Work to be completed:
Go through the listing below and repeat it exactly, omitting each picture.

___ Stored data ___

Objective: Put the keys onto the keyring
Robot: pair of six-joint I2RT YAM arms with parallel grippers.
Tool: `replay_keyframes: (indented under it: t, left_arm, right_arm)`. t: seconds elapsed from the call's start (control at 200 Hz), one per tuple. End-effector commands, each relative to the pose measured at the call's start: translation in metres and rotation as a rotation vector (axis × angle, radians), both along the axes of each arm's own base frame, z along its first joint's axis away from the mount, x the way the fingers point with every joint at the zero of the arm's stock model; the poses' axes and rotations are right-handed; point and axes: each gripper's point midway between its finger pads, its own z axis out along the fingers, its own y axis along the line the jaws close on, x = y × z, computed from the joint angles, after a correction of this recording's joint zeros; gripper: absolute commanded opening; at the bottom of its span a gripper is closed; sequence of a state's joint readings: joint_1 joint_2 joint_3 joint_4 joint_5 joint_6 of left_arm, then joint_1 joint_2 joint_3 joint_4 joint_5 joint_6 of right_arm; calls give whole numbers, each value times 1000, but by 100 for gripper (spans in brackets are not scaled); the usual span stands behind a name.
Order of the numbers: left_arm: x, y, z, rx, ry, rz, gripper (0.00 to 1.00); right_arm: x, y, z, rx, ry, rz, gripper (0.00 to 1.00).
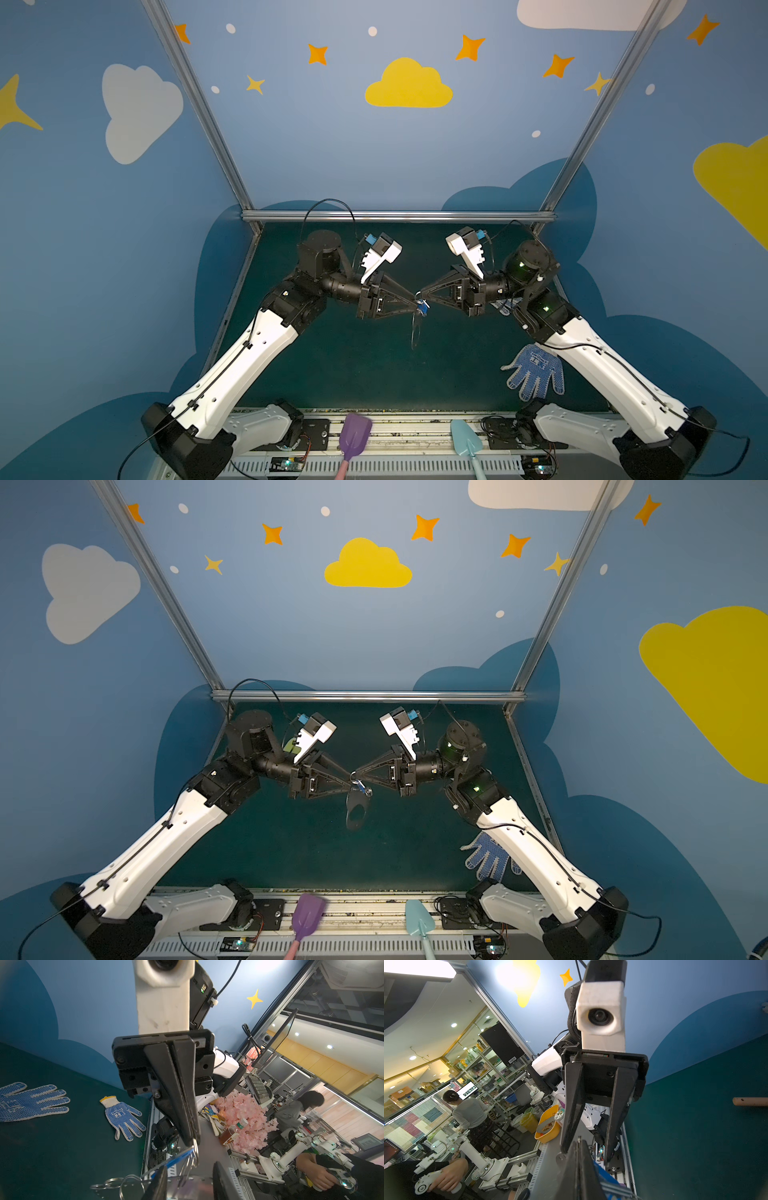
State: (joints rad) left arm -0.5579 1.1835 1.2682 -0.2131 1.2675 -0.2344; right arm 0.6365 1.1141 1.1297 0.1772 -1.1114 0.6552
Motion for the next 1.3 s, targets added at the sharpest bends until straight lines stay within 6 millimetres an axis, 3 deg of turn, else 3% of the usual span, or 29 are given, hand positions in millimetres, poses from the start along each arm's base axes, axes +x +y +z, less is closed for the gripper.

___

Expected answer:
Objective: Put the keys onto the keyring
Robot: pair of six-joint I2RT YAM arms with parallel grippers.
Tool: `replay_keyframes: (indented under it: t, left_arm, right_arm)`. t: seconds elapsed from the call's start (control at 200 Hz), one per tuple. End-effector commands, each relative to the pose measured at the call's start: translation in metres and rotation as a rotation vector (axis × angle, radians), both along the axes of each arm's own base frame, z along its first joint's axis away from the mount, x the way the fingers point with every joint at the zero of the arm's stock model; the poses' axes and rotations are right-handed; point and axes: each gripper's point midway between its finger pads, its own z axis out along the fingers, its own y axis along the line the jaws close on, x = y × z, computed from the joint angles, after a correction of this recording's joint zeros; gripper: absolute commanded opening; at the bottom of its span a gripper is closed; sequence of a state's joint readings: joint_1 joint_2 joint_3 joint_4 joint_5 joint_6 of left_arm, then joint_1 joint_2 joint_3 joint_4 joint_5 joint_6 of right_arm; calls give whole numbers, each value times 1000, but by 100 for gripper (spans in brackets are not scaled); the usual span stands behind a name.
Order of the numbers: left_arm: x, y, z, rx, ry, rz, gripper (0.00 to 1.00); right_arm: x, y, z, rx, ry, rz, gripper (0.00 to 1.00).
State: (joints rad) left arm -0.5579 1.1835 1.2682 -0.2131 1.2675 -0.2344; right arm 0.6365 1.1141 1.1297 0.1772 -1.1114 0.6552
Motion for the next 1.3 s, targets added at the sharpest bends until straight lines stay within 6 millimetres an axis, 3 deg of turn, else 3% of the usual span, or 29 are given, hand positions in millimetres, poses from the start along each arm's base axes, axes +x +y +z, less is closed for the gripper.

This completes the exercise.